The deadline value passed to poll_and_finalize() is optional - that basically just sets a timeout so that we're not waiting too long for Let's Encrypt to respond.

Also, the finalized_order that's returned by poll_and_finalize() contains both a fullchain.pem and a cert.pem. For our purposes, we're storing the fullchain.pem - a combination of cert.pem (the "end-entity certificate") and chain.pem (the intermediate certificate chain) in a single file. Your TLS configuration may require something different, just know that those options are available. As you're testing, I recommend exploring the contents of the finalized_order object to see what it contains.
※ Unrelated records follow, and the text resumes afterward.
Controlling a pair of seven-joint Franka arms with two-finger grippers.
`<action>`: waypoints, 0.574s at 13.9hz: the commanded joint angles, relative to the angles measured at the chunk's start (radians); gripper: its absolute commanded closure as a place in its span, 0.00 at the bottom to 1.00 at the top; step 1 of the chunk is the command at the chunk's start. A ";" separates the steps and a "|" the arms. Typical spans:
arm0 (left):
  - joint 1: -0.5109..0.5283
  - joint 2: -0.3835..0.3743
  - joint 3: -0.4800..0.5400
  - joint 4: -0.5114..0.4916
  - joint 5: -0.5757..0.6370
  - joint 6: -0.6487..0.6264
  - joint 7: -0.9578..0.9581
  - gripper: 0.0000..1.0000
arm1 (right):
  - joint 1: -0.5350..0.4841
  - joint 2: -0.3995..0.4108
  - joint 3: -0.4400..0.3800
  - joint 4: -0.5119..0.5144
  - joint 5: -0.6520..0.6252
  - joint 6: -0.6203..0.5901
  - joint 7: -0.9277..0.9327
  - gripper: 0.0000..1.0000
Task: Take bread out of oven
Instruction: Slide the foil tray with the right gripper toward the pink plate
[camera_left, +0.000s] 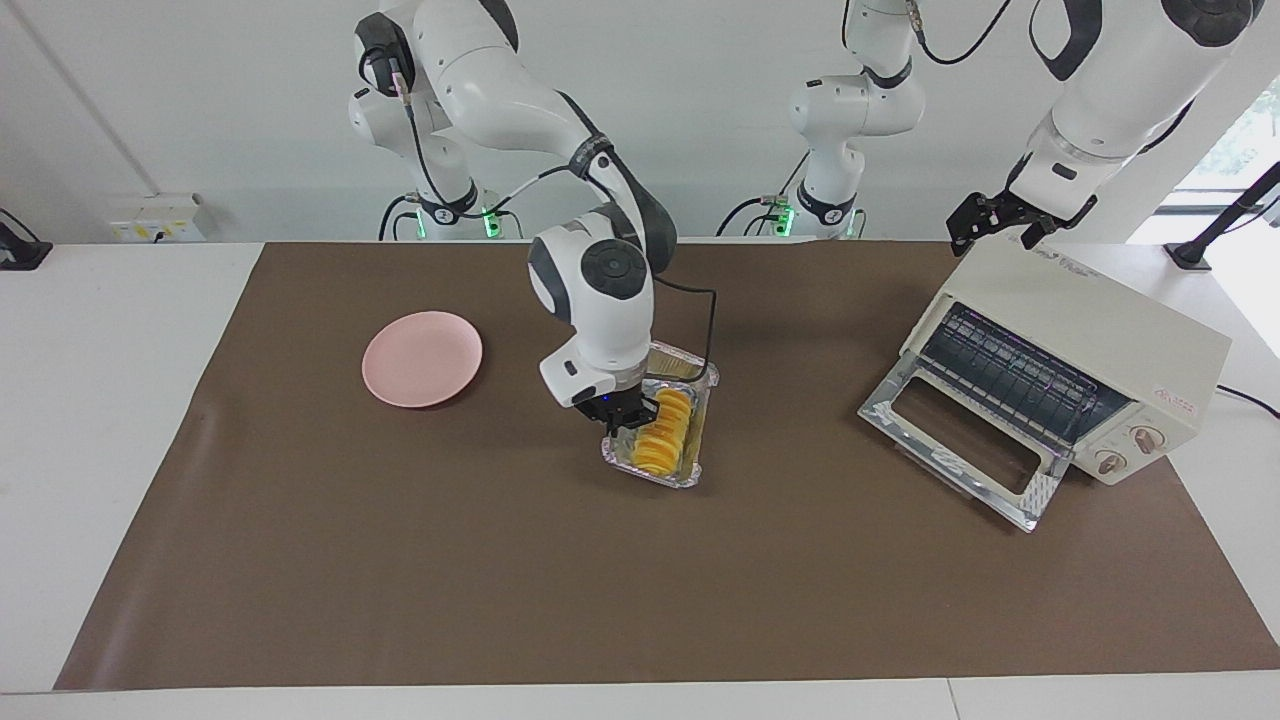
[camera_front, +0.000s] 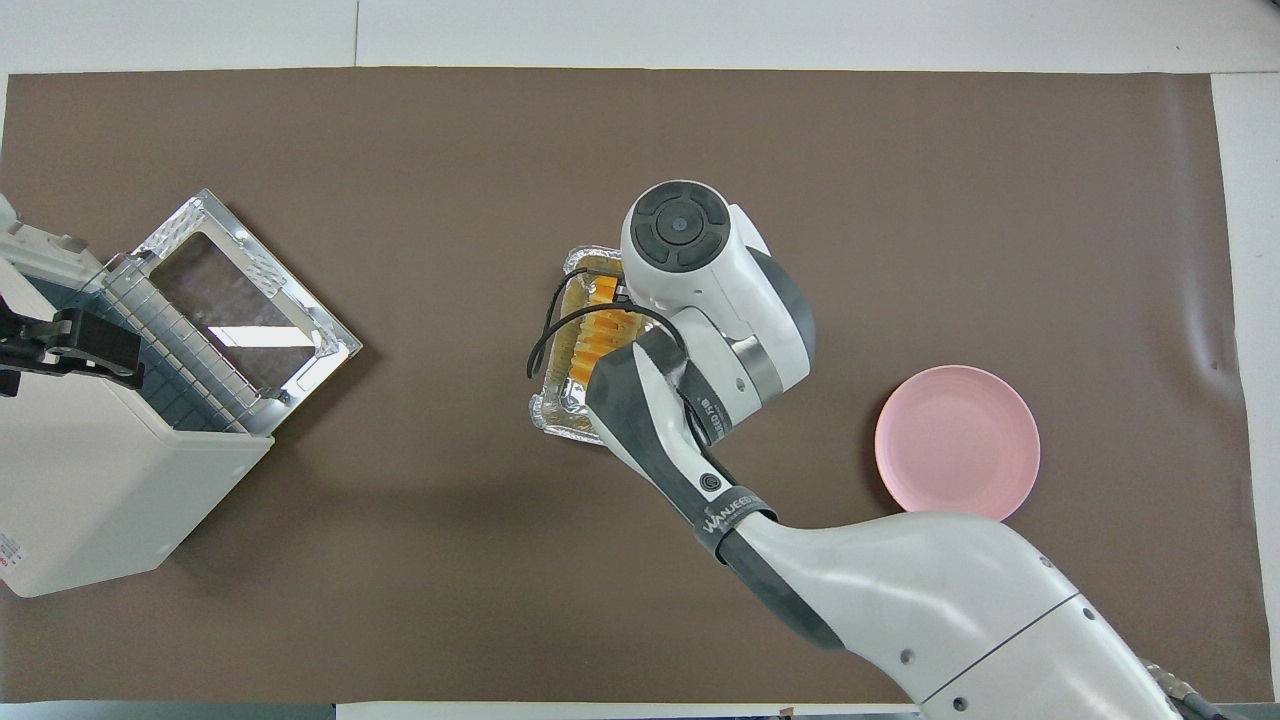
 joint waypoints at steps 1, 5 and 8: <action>0.008 -0.019 -0.002 -0.014 -0.013 0.012 -0.002 0.00 | -0.117 0.020 0.010 0.064 0.058 -0.031 -0.150 1.00; 0.008 -0.019 -0.002 -0.014 -0.013 0.012 -0.002 0.00 | -0.269 0.031 0.010 0.061 0.060 -0.014 -0.380 1.00; 0.008 -0.019 -0.002 -0.014 -0.013 0.012 -0.002 0.00 | -0.350 0.057 0.008 0.061 0.060 0.025 -0.508 1.00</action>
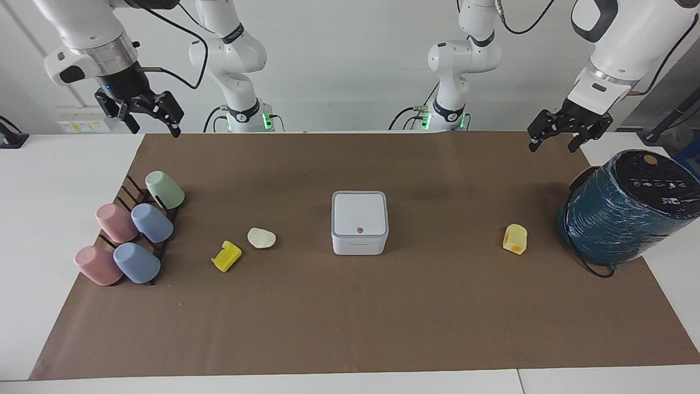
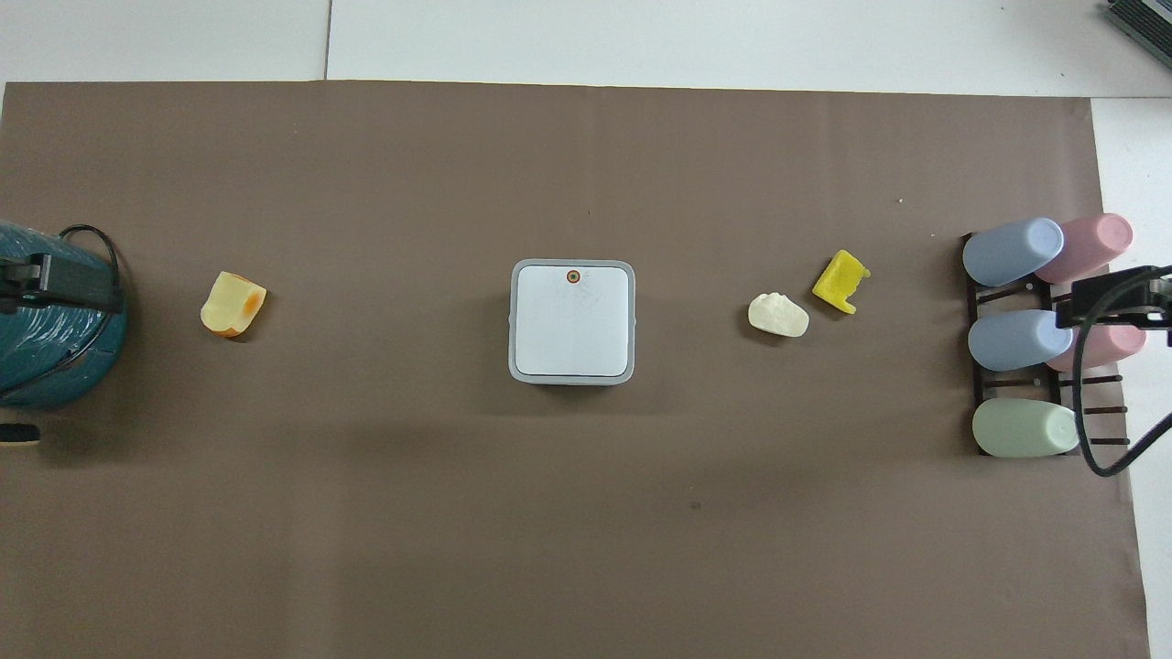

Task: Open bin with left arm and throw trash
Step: 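Reach the left gripper toward the white lid of the bin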

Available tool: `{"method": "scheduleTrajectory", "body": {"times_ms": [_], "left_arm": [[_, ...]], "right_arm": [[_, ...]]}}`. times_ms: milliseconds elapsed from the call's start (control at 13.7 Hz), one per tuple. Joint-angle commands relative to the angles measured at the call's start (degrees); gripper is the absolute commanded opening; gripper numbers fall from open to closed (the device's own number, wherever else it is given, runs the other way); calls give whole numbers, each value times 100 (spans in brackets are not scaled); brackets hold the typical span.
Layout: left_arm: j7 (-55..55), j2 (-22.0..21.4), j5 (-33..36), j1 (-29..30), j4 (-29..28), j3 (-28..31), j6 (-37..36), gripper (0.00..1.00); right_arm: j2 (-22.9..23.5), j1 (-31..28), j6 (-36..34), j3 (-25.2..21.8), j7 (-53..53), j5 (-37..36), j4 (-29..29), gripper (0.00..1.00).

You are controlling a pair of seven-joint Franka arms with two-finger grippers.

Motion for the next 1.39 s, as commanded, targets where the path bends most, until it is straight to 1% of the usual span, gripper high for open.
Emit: {"method": "scheduleTrajectory", "body": {"times_ms": [0,292,510,729,875,1094,1167,1312], "left_arm": [[-95,-161,65,-30,-202,5,94,100],[-104,-170,66,-4,-202,5,33,100],[-139,-161,66,-73,-202,-65,164,100],[-270,-169,66,-634,-377,-56,935,100],[-805,-239,66,-1117,-658,-65,1261,100],[-1069,-188,66,-1812,-975,-65,1876,100],[-1210,-144,57,-2031,-1097,-65,2174,100],[-1465,-39,57,-2549,-1414,-65,3042,100]], "right_arm": [[-82,56,81,-21,11,-123,-120,100],[-117,56,108,-21,20,-132,-208,100],[-134,47,143,-21,20,-132,-217,100],[-152,38,152,-12,29,-132,-296,100],[-178,38,143,-12,38,-123,-314,100],[-187,38,143,-12,46,-123,-331,100],[-196,47,143,-12,46,-114,-348,100],[-196,47,213,-12,64,-114,-375,100]]}}
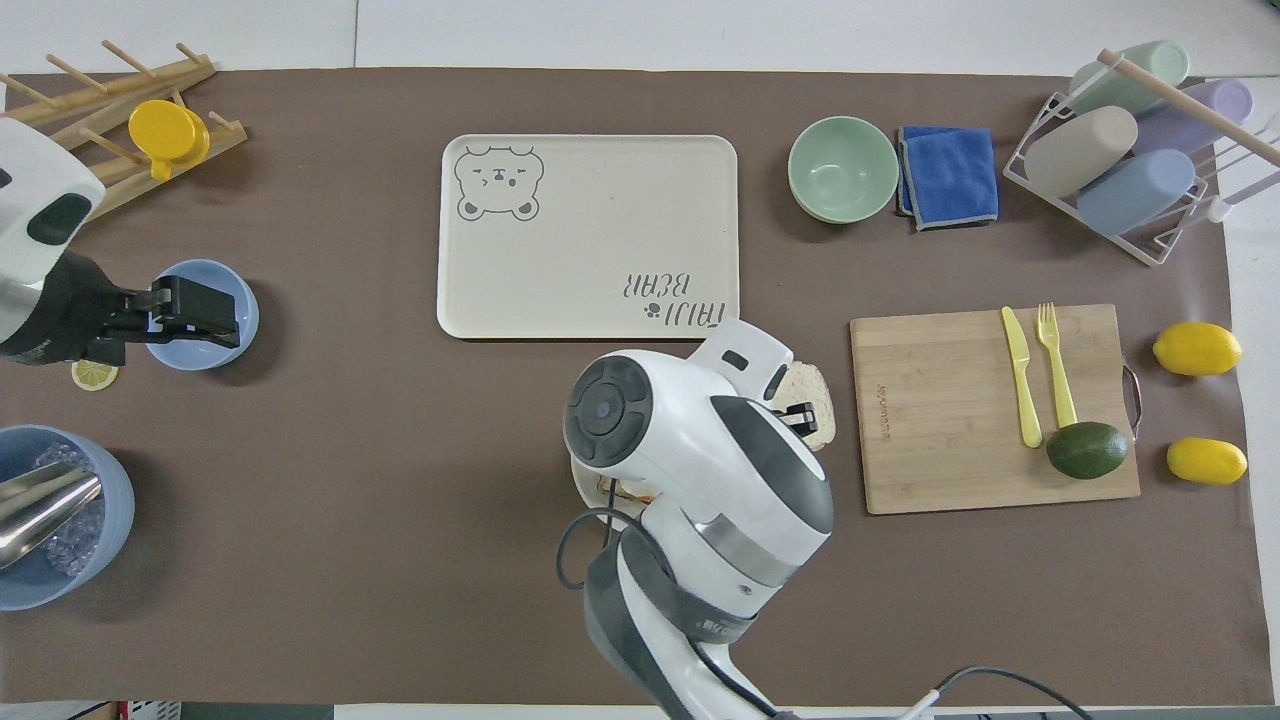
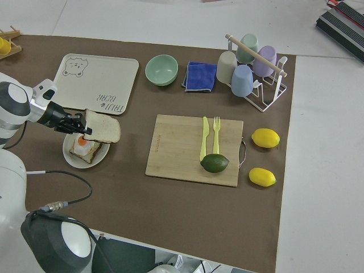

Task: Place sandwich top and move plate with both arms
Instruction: 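Carry the bread slice with the right gripper onto the egg toast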

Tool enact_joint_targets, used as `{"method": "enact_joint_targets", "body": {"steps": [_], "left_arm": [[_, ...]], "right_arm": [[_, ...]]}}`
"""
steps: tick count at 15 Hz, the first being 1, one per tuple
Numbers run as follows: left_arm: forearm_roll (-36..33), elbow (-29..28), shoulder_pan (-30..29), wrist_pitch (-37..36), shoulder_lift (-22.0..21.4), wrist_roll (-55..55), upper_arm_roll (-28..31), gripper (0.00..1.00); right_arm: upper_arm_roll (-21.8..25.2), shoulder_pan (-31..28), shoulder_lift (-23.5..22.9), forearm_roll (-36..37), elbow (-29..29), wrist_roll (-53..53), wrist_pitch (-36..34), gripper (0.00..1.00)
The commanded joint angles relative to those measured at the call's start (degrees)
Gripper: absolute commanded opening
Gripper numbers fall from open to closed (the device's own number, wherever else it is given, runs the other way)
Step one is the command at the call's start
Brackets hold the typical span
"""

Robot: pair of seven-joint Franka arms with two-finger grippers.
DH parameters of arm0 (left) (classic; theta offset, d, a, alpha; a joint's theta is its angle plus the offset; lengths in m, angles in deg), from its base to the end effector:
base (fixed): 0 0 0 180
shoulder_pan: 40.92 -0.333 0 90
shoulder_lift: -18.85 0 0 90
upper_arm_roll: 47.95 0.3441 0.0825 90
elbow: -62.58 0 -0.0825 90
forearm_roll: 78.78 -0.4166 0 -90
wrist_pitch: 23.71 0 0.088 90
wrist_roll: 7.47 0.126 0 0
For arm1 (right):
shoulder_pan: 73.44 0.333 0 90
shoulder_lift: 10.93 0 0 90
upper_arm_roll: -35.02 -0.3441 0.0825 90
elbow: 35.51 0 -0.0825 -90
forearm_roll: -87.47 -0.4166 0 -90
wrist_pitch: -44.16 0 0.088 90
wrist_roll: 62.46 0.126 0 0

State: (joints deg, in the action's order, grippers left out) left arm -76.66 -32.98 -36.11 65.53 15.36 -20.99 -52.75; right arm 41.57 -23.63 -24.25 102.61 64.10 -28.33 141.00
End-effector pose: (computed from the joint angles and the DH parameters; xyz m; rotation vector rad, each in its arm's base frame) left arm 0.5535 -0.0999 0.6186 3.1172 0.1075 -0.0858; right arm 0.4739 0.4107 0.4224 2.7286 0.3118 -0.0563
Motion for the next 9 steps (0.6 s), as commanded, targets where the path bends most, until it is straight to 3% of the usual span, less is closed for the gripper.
{"method": "enact_joint_targets", "body": {"steps": [1,7,9], "left_arm": [[-0.53,-1.64,-0.50,0.67,-1.52,0.25,-0.29,1.00],[-0.53,-1.64,-0.50,0.68,-1.52,0.25,-0.29,1.00],[-0.53,-1.55,-0.50,0.67,-1.52,0.25,-0.29,1.00]], "right_arm": [[0.40,3.35,-5.74,-0.99,-3.46,2.25,2.99,0.00],[0.13,4.15,-7.51,-1.16,-1.88,4.19,10.02,0.00],[0.05,4.42,-6.90,-1.95,1.45,5.24,13.98,0.00]]}}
Finally, we're doing another AWS-specific task - storing some objects (the csr_pem and private key pem from the original request, plus the fullchain_pem) in Secrets Manager:


    arns = []
    try:
        pem_list = [
            {'key': 'csr', 'value': csr_pem},
            {'key': 'private_key', 'value': pkey_pem},
            {'key': 'fullchain', 'value': fullchain_pem}
        ]
        arns = store_pems(domain=domain, pems=pem_list)
    except Exception as e:
        print(f"Error storing certificate: {e}")

I'm not posting the code for our store_pems() method here. We're just using create_secret and update_secret from the secretsmanager class in boto3, all well-documented here.

And here are the other utility methods mentioned above - this one parses the order object to extract metadata for a DNS01 challenge:


def get_dns_challenge(order_object):
    """Extract the DNS challenge from a collection of challenges"""
    # This object holds the offered challenges by the server and their status.
    authz_list = order_object.authorizations 
    for authz in authz_list:
        for i in authz.body.challenges:
            if isinstance(i.chall, challenges.DNS01):
                return i
    print('DNS-01 challenge was not offered by the Certificate Authority server.')
    return False 

This next one is specific to AWS - using the route53 class in boto3 to add a TXT record to the domain's DNS. The route53 methods are pretty well-documented, but I still found the call to change_resource_record_sets() a little tricky to construct, so I'm including what I did here:


def update_dns(token, domain, hostedzone):
    """Add the challenge TXT record to DNS"""
    
    awsclient = boto3.client('route53',
       aws_access_key_id={your access key},
       aws_secret_access_key={your secret key})
    
    recordset = {
        'Name': f'_acme-challenge.{domain}.',
        'Type': 'TXT',
        'ResourceRecords': [{"Value": f'"{token}"'}],
        'TTL': 60
    }
    changeset = {'Changes': [{'Action': 'UPSERT', 'ResourceRecordSet': recordset}]}
    try:
        response = awsclient.change_resource_record_sets(
            HostedZoneId = hostedzone,
            ChangeBatch = changeset
        )
        change_id = response['ChangeInfo']['Id']
    except Exception as e:
        error = f"Error updating DNS: {e}"
        return error

    while True:
        time.sleep(5)
        response = awsclient.get_change(Id=change_id)
        status = response['ChangeInfo']['Status']
        print("DNS change status:", status)
        if status == 'INSYNC':
            time.sleep(120)
            break
    return True

Something we could probably add here is a check using the dnspython library to verify that the TXT record is returning before continuing.

And that's it! If there's any interest, I may also go through what we're doing with the Fastly API as a part of this TLS tool, but in the meantime I hope this helps anyone struggling to work with DNS challenges for certificate requests.